Doctor, Lawyer, Engineer

Art by @sarfogh_

Being African and choosing to follow a career that does not coincide with what your parents want is a struggle. These preferred occupations usually land with becoming a Doctor, Lawyer or Engineer. Yup, those three jobs specifically. Why? Well these careers represent a few things in the eyes of African parents. They feel that becoming a DLE (doctor, lawyer, engineer) equates to beaucoup money, a display of high intelligence and a career that they can brag about. Despite my super biased opinions about the way most of our parents feel, I would be remiss if I did not admit that as I have gotten older, I have begun to understand why most of our parents put as much pressure on us as they do.

They Mean Well
Everything aside, our African parents want the best for us...even if it may come off a bit — I mean a lot harsh. Majority of the time, they measure their success from the amount of success WE have accomplished. And as children of immigrants, we will inevitably feel an immense pressure to do well all because our parents do not want all of the hard work they invested in us to go in vain.
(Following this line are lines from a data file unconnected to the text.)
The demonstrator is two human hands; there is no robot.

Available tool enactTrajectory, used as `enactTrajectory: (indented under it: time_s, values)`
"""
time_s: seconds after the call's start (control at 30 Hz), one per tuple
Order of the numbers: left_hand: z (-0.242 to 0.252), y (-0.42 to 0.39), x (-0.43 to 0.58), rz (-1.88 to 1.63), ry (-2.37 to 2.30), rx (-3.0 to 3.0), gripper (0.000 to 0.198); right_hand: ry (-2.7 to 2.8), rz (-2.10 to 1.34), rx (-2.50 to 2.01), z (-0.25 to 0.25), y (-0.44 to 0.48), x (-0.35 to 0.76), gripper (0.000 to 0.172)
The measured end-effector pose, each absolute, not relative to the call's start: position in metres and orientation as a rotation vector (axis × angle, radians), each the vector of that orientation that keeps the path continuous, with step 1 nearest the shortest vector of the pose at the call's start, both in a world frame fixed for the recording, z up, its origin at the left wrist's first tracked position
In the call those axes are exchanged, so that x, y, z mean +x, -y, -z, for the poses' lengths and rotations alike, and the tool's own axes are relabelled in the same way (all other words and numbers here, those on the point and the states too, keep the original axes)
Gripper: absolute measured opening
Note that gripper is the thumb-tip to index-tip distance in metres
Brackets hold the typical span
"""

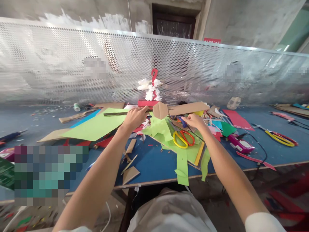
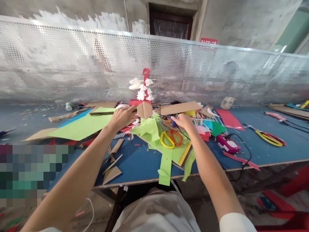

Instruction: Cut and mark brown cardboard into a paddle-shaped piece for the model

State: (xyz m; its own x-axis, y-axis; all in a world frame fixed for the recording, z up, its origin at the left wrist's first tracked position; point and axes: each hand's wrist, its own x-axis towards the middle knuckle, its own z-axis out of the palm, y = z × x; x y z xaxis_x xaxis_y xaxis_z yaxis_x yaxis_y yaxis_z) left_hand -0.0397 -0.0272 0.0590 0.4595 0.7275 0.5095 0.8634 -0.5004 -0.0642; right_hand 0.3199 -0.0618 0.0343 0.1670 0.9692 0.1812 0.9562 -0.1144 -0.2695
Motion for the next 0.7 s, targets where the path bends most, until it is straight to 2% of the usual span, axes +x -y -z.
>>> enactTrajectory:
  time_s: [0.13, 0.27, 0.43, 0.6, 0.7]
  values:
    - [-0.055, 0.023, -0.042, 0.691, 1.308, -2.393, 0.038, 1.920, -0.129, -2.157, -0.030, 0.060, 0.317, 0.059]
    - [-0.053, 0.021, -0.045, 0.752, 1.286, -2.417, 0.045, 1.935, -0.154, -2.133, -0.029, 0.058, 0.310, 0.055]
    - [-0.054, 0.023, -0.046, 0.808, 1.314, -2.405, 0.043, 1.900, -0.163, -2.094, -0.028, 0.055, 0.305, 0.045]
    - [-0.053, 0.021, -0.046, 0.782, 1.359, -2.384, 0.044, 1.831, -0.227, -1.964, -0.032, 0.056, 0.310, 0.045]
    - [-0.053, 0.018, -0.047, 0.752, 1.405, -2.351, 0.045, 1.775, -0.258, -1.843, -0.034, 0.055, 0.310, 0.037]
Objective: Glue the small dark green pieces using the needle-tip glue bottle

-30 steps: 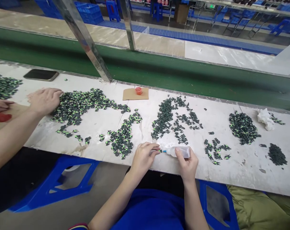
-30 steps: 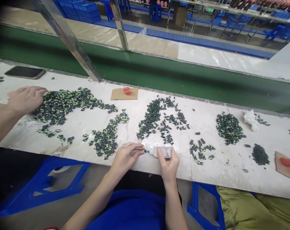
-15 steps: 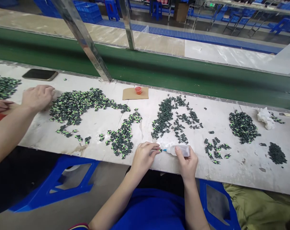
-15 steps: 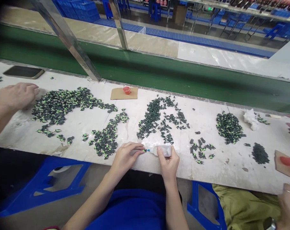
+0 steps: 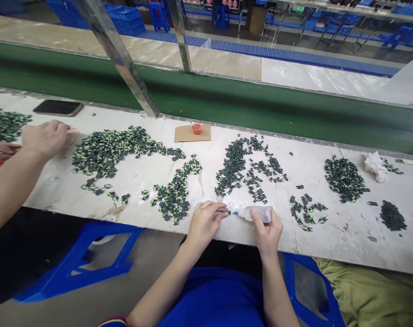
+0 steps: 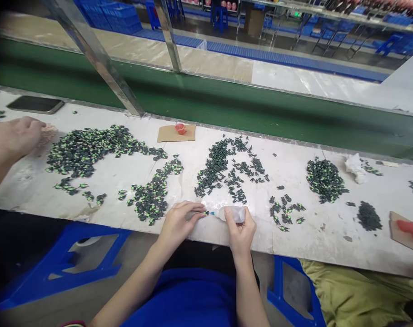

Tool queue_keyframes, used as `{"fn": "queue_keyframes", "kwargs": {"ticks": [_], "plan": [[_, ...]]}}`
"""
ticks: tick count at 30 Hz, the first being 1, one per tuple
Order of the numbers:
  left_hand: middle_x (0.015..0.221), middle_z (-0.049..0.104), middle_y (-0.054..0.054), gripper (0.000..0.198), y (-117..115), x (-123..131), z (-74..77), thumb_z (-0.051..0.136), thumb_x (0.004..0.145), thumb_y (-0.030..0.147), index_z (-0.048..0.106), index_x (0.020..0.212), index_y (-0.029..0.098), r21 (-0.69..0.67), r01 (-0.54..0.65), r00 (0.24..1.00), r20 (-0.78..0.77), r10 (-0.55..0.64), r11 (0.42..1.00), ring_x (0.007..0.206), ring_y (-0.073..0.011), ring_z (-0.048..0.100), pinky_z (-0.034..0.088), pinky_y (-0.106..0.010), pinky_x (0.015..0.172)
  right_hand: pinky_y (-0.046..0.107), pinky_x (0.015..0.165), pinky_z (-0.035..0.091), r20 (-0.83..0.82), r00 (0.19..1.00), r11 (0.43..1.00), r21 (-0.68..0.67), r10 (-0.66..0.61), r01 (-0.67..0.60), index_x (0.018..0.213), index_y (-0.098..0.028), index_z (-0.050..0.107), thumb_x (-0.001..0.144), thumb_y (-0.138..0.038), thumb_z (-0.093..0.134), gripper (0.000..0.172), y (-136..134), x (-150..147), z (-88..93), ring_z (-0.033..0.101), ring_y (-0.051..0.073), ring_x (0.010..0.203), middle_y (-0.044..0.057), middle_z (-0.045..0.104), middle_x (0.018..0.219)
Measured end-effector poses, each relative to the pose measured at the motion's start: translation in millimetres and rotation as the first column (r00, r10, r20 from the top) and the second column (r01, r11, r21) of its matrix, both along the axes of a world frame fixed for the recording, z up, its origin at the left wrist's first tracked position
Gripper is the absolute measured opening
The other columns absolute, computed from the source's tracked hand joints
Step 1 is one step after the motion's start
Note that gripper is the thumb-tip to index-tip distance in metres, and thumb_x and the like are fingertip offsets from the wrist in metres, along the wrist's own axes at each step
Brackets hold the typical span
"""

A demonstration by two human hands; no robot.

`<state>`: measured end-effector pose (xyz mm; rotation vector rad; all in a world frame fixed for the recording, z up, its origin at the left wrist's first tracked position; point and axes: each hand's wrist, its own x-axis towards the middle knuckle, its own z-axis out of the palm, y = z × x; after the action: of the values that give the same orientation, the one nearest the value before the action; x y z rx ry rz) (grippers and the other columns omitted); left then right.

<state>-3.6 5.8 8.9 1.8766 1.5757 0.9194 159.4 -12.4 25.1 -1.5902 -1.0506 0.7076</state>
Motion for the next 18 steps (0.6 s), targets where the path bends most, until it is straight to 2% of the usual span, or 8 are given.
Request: {"fn": "queue_keyframes", "kwargs": {"ticks": [6,10,14,18], "plan": [[0.083,0.076,-0.002,0.017,0,1,1.6,0.071,0.073,0.009,0.071,0.085,0.021,-0.011,-0.005,1.0,-0.014,0.005,1.0,0.08,-0.0218,0.072,0.052,-0.037,0.078,0.022,0.047,0.034,0.016,0.998,0.998,-0.032,0.061,-0.061,0.062,-0.019,0.051,0.074,-0.046,0.067,0.034,2,3,-4.3,0.041,0.01,0.049,-0.006,0.048,0.052],[0.083,0.076,-0.002,0.017,0,1,0.9,0.071,0.074,0.01,0.071,0.084,0.023,-0.004,-0.005,1.0,-0.013,0.005,1.0,0.081,-0.0215,0.071,0.052,-0.036,0.077,0.022,0.046,0.034,0.01,0.999,0.998,-0.026,0.053,-0.052,0.061,-0.019,0.049,0.075,-0.045,0.067,0.034,2,4,-7.6,0.041,0.01,0.048,-0.006,0.046,0.052],[0.083,0.076,-0.001,0.017,1,-1,-0.5,0.07,0.075,0.01,0.07,0.086,0.022,-0.017,0.008,1.0,0.002,-0.007,1.0,0.08,-0.0203,0.07,0.051,-0.037,0.079,0.022,0.046,0.035,-0.054,0.999,1.0,0.006,-0.003,0.003,0.06,-0.018,0.049,0.073,-0.044,0.069,0.035,1,5,-8.2,0.042,0.01,0.049,-0.006,0.046,0.052],[0.087,0.074,-0.002,0.018,2,-2,-3.2,0.07,0.076,0.011,0.07,0.091,0.022,0.013,0.071,0.997,-0.028,-0.07,0.997,0.087,-0.0221,0.065,0.05,-0.038,0.08,0.025,0.048,0.042,-0.204,0.975,0.991,0.074,-0.092,0.109,0.072,-0.017,0.056,0.074,-0.047,0.067,0.032,2,10,-9.4,0.051,0.013,0.052,-0.002,0.056,0.059]]}}
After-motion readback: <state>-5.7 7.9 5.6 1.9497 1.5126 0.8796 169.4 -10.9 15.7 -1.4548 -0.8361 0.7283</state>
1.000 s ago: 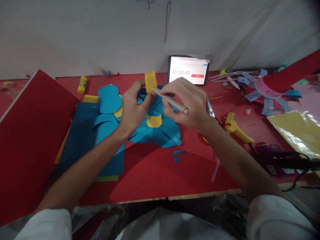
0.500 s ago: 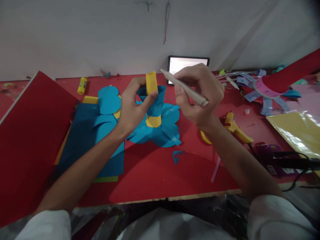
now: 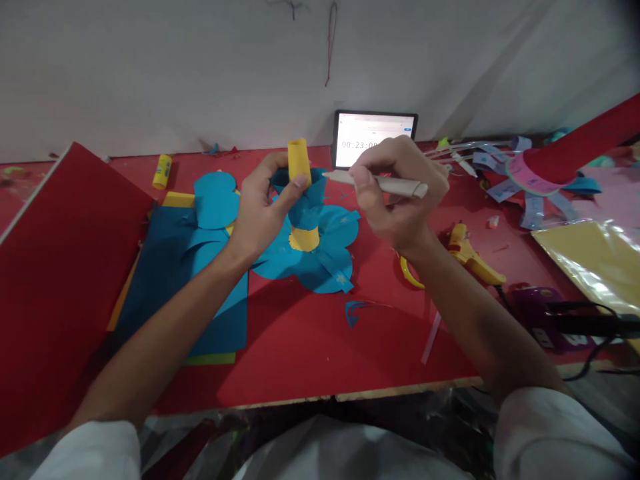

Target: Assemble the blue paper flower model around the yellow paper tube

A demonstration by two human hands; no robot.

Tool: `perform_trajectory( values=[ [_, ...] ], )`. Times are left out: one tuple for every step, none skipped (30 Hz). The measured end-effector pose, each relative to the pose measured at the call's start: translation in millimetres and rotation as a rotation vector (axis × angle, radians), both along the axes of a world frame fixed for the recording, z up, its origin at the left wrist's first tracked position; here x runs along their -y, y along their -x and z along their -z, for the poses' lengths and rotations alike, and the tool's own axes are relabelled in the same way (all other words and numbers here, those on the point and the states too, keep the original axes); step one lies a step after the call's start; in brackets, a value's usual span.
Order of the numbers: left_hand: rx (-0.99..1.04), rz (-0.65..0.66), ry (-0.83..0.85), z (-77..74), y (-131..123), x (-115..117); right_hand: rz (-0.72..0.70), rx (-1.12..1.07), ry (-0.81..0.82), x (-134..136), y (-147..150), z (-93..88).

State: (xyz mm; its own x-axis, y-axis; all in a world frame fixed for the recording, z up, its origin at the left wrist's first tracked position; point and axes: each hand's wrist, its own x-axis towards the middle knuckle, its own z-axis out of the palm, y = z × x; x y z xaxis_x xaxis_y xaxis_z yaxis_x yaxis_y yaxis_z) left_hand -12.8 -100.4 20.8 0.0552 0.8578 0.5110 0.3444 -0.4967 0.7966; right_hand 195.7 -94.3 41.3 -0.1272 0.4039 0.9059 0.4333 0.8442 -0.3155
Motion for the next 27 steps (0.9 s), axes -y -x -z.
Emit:
perform_trajectory(
  values=[
    [0.017, 0.012, -0.005, -0.9, 0, 0, -0.015, -0.010, -0.010, 0, 0, -0.1],
    [0.036, 0.026, -0.016, -1.9, 0, 1, -0.029, -0.024, -0.025, -1, 1, -0.3],
    [0.052, 0.040, -0.027, -2.8, 0, 1, -0.046, -0.040, -0.040, -1, 1, -0.7],
    [0.062, 0.053, -0.037, -3.7, -1, 1, -0.064, -0.050, -0.050, -1, 1, -1.1],
    [0.070, 0.058, -0.046, -4.3, -1, 2, -0.078, -0.056, -0.055, -1, 2, -1.5],
    [0.069, 0.057, -0.051, -4.7, -2, 2, -0.086, -0.057, -0.053, -1, 2, -1.8],
    [0.057, 0.047, -0.053, -4.8, -2, 2, -0.084, -0.053, -0.047, -1, 2, -2.1],
    [0.037, 0.031, -0.051, -4.5, -2, 2, -0.072, -0.045, -0.039, 0, 2, -2.2],
    [0.014, 0.010, -0.050, -3.9, -2, 2, -0.053, -0.036, -0.030, 0, 2, -2.2],
    [-0.011, -0.011, -0.051, -3.0, -2, 2, -0.037, -0.029, -0.023, 0, 1, -2.1],
    [-0.035, -0.026, -0.053, -2.0, -2, 1, -0.027, -0.029, -0.019, 0, 1, -1.8],
    [-0.051, -0.036, -0.056, -0.9, -2, 1, -0.027, -0.031, -0.015, 0, 0, -1.4],
    [-0.058, -0.041, -0.060, 0.0, -1, 0, -0.034, -0.040, -0.009, 0, 0, -0.8],
    [-0.059, -0.044, -0.064, 0.7, -1, 0, -0.040, -0.049, 0.002, 0, 0, -0.1],
    [-0.058, -0.047, -0.070, 1.0, 0, -1, -0.037, -0.059, 0.017, 0, -1, 0.6],
    [-0.056, -0.049, -0.075, 0.8, 0, 0, -0.023, -0.068, 0.035, 1, -1, 1.4],
    [-0.057, -0.051, -0.082, 0.1, 0, 0, 0.002, -0.077, 0.052, 2, -1, 2.0],
    [-0.060, -0.051, -0.087, -0.9, 1, 1, 0.032, -0.087, 0.058, 3, -2, 2.5],
    [-0.065, -0.048, -0.094, -2.3, 1, 1, 0.060, -0.099, 0.047, 5, -2, 3.0],
    [-0.069, -0.042, -0.103, -3.7, 1, 2, 0.080, -0.108, 0.028, 7, -4, 3.5],
    [-0.071, -0.036, -0.118, -5.0, 1, 2, 0.090, -0.112, 0.014, 10, -6, 4.2],
    [-0.071, -0.028, -0.136, -5.8, 1, 2, 0.082, -0.114, 0.008, 13, -9, 5.4],
    [-0.068, -0.019, -0.157, -6.1, 1, 2, 0.059, -0.114, 0.019, 17, -13, 7.5],
    [-0.058, -0.008, -0.177, -5.6, 0, 2, 0.026, -0.110, 0.059, 20, -17, 10.6],
    [-0.041, 0.003, -0.197, -4.2, -1, 2, -0.028, -0.112, 0.099, 23, -22, 15.0],
    [-0.017, 0.017, -0.207, -1.9, -2, 1, -0.075, -0.104, 0.150, 26, -26, 20.6],
    [0.012, 0.035, -0.202, 1.3, -3, 0, -0.091, -0.080, 0.229, 29, -30, 27.3]
  ],
)
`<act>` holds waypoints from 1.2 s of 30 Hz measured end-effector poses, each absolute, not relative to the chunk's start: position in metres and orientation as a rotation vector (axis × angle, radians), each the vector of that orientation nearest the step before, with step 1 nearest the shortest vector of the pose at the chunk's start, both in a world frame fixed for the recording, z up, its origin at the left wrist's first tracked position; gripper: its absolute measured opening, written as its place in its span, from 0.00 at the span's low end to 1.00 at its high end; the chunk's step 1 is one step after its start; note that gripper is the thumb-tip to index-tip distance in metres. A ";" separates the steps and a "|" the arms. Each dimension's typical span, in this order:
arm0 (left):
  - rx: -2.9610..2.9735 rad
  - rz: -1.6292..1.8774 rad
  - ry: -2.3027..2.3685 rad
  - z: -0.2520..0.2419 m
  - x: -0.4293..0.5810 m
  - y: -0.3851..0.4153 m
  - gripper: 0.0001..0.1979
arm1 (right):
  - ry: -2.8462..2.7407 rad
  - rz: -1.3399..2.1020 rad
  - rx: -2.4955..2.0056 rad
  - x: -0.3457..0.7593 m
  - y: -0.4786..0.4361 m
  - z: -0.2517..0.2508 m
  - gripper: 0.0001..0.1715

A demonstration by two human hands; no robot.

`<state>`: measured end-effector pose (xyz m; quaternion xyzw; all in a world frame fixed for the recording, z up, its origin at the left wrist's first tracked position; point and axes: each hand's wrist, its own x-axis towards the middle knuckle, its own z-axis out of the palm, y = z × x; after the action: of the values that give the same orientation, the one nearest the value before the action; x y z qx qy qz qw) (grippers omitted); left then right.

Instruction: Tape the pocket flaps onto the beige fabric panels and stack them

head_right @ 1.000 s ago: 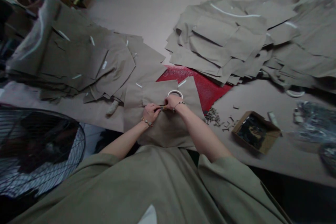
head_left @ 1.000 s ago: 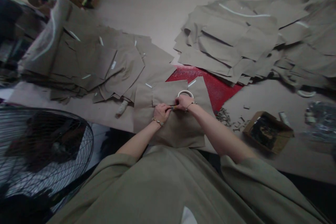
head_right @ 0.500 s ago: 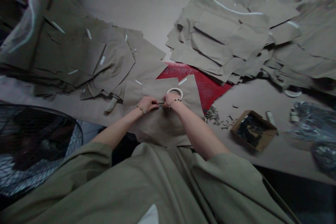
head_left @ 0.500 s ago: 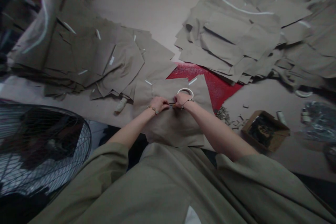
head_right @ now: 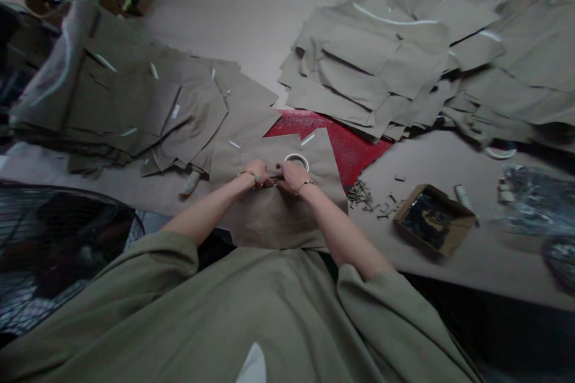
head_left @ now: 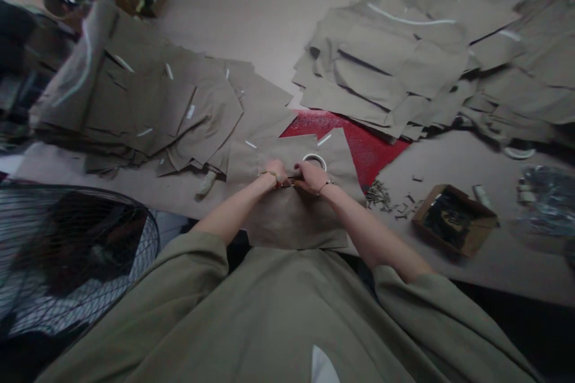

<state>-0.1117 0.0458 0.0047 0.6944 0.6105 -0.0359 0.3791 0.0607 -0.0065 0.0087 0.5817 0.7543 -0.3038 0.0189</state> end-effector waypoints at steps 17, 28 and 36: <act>1.872 0.567 1.149 0.052 -0.104 -0.081 0.07 | 2.120 -1.194 2.328 0.053 -0.135 0.061 0.40; 2.165 0.578 1.061 0.043 -0.127 -0.110 0.14 | 2.080 -1.340 2.316 0.055 -0.147 0.067 0.15; 2.266 0.358 1.208 0.054 -0.118 -0.113 0.12 | 1.921 -1.316 2.339 0.051 -0.149 0.070 0.14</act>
<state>-0.1182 -0.1129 0.0545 0.8412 0.4485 0.1330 0.2712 0.0513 -0.1486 0.0697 0.7064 0.5803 -0.3975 -0.0795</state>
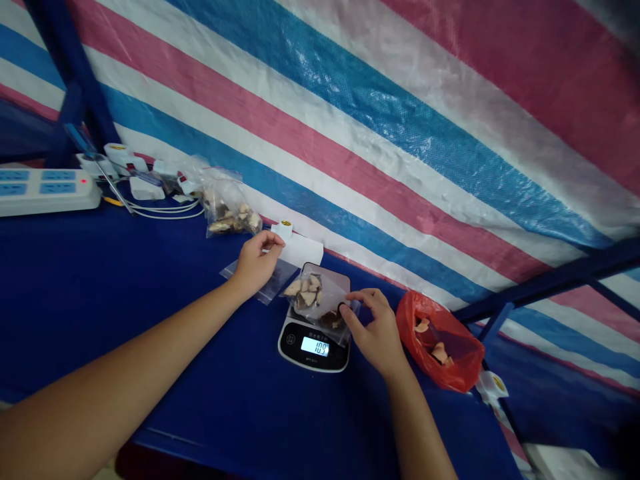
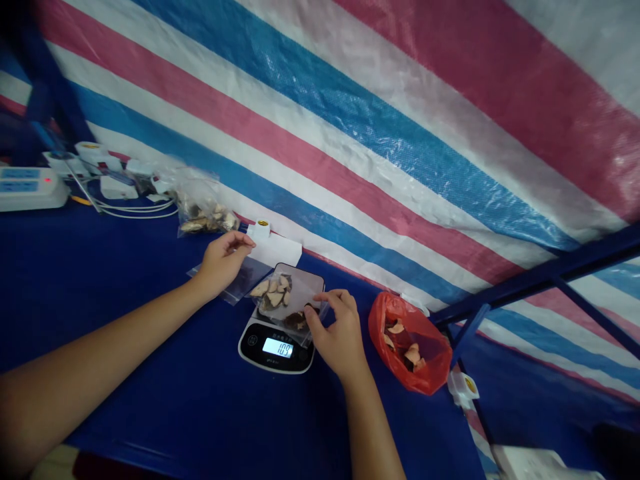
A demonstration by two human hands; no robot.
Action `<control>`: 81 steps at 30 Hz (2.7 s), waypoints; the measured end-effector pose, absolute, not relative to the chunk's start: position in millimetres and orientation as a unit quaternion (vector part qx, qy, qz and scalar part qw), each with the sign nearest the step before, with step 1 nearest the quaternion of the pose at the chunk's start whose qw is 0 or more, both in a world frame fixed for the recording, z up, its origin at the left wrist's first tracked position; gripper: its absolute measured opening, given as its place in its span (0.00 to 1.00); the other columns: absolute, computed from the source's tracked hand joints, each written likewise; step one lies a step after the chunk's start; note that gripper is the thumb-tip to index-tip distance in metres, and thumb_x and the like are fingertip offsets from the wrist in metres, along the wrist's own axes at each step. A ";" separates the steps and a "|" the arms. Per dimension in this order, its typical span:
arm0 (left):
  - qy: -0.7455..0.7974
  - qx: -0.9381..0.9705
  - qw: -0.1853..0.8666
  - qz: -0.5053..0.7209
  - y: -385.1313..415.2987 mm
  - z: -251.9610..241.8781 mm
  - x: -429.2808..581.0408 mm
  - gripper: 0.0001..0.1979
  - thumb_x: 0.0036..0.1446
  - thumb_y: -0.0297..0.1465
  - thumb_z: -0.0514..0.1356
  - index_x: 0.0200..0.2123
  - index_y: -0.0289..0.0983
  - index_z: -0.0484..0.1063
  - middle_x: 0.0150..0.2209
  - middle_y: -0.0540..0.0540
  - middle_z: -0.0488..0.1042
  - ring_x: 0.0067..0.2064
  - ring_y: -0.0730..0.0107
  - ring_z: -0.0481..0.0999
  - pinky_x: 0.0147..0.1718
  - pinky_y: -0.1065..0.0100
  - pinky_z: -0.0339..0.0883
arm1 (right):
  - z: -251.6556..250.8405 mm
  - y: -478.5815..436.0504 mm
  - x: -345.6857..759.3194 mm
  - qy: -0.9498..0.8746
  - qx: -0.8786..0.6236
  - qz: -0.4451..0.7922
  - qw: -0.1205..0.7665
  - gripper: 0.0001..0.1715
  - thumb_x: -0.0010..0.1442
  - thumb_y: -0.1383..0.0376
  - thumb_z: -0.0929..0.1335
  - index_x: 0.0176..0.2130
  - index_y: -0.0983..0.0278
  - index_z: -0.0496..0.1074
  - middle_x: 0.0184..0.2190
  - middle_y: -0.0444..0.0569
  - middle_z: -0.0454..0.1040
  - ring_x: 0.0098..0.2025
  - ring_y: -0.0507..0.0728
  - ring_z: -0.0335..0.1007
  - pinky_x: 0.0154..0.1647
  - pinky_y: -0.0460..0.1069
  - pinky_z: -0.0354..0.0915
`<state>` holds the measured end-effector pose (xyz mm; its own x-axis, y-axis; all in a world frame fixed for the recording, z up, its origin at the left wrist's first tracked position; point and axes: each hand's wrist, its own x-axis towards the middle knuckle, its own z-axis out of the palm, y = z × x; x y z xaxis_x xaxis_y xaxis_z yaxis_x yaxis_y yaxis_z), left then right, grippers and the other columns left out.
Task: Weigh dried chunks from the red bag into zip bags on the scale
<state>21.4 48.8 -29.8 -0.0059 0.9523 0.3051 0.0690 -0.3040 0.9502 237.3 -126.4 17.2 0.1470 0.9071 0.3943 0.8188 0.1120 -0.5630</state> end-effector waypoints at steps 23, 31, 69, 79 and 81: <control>0.400 0.623 0.390 0.547 39.5 -27.4 23.2 0.07 0.52 0.34 0.60 0.33 0.37 0.71 0.30 0.50 0.70 0.31 0.72 0.68 0.27 0.71 0.58 | 37.0 -137.6 266.7 -0.605 -0.696 -0.039 0.385 0.10 0.63 0.58 0.68 0.36 0.61 0.77 0.29 0.45 0.72 0.31 0.55 0.66 0.35 0.50 0.62; 0.306 0.770 0.340 0.445 12.8 -17.5 24.7 0.07 0.56 0.33 0.61 0.37 0.38 0.69 0.31 0.52 0.69 0.28 0.77 0.64 0.29 0.71 0.60 | 42.0 -148.6 282.9 -0.602 -0.771 0.021 0.204 0.11 0.58 0.59 0.68 0.27 0.61 0.74 0.20 0.41 0.69 0.24 0.53 0.65 0.28 0.49 0.55; 0.108 0.941 0.029 0.319 -33.4 -9.6 53.2 0.08 0.66 0.29 0.53 0.38 0.37 0.72 0.41 0.44 0.74 0.42 0.65 0.73 0.46 0.59 0.66 | 17.0 -128.6 233.5 -0.612 -0.689 -0.091 0.378 0.09 0.62 0.62 0.69 0.35 0.65 0.78 0.30 0.48 0.75 0.30 0.53 0.72 0.33 0.47 0.68; 0.070 0.922 0.049 0.378 -38.4 -9.5 59.1 0.10 0.66 0.26 0.54 0.36 0.40 0.75 0.42 0.46 0.76 0.43 0.68 0.74 0.46 0.64 0.66 | 6.4 -120.9 236.8 -0.519 -0.698 0.141 0.473 0.19 0.55 0.53 0.73 0.39 0.65 0.78 0.33 0.53 0.79 0.31 0.57 0.75 0.34 0.52 0.71; 0.067 0.921 0.061 0.378 -39.0 -9.6 59.7 0.10 0.67 0.28 0.53 0.38 0.41 0.75 0.43 0.46 0.76 0.44 0.68 0.74 0.47 0.63 0.66 | 9.1 -120.5 238.3 -0.496 -0.683 0.186 0.503 0.21 0.52 0.52 0.74 0.38 0.66 0.78 0.32 0.52 0.80 0.30 0.57 0.74 0.33 0.52 0.71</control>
Prior to leaving their homeland, our parent(s) set these end results that must lead to a win and they make it clear that we must take advantage of the privileges they were not given. That is why so many of us have been told this common line on multiple occasions — “You have been brought to this country for a reason.” So, a response that coincides with not wanting to follow the path that they feel will set you up for success transforms into an insult towards their entire existence.

Different Perspectives
As young adults that may have grown up in an area with more opportunities, we have a completely different view of what success may look like in comparison to our parents, mainly because we are part of a completely different generation. Unlike our parents, we know that there are many ways to find success outside of the DLE spectrum. However, most of our parents believe there is no in between when it comes to career paths, instead they embody a tunnel vision mentality, because that is all they know. The thing is, our difference in upbringing has enabled us to comprehend that you can use your intelligence and leverage it in a number of other ways. But, when you have this immense generational gap, both generations are bound to clash when it comes to discussing what achievements look like.

My Two Cents
Despite everything I have just shared about why African parents put pressure on where we should take our career, I still believe it is important to do what makes you...happy (Aunties, please don’t come after me). Now, I do not want my message to be misconstrued. When I say do what makes you happy, I mean to do so in a strategic manner. I am in no way saying that you should drop out of college/university and pursue a career in hand-modeling. Instead, I am stating that if you are really-really passionate about something, you should go for it. In life I have noticed that the things you are most passionate and good (emphasis on good) at, are also the things you floursih in.

Let’s take actress Yvonne Orji for example, she shared in an interview that she pursued becoming a doctor to satisfy her parents when she had no desire to be one. She went as far as waiting years to tell her parents this, because she had not mustered up enough courage to let them know she wanted to move to another state and pursue acting. Long story short, when she finally faced her fears and told them, it was not the most pleasant outcome.

But, you know what was? The fact that she has now been nominated for an Emmy, the fact that she is on one of the biggest shows of our generations, the fact that she had her own HBO comedy special and the fact that she was able to pay off her student loans thanks to her successT. he point is, she followed her heart, took advantage of her gift, remained persistent and it worked in her favor.

The thing is, African parents will be kicking and screaming when you do the complete opposite of what they say in fear that you will put the family to shame. But, when success arises they will come back around...eventually. Although they have made sacrifices that we may never be able to repay them for, I know that we must take life’s course on our own. Because, at the end of the day this is truly our lives to live. This includes fulfillment in a way that is lucrative to not only our finances, but our personalized values in life.

In all, my life experiences have helped me understand the struggles that come from the pressures of needing to become a part of the DLE spectrum. But in the end, even I have chosen to pursue a career path that is the complete opposite of those careers. We have to understand that as hard as our parents may be on us, they truly are looking out for our best interest. In the end, just make sure that whatever you decide to do with your life matches that fire your parents embody when it comes to wanting you to succeed in life.

Quick Disclosure: If you are not an adult yet, please stay in school.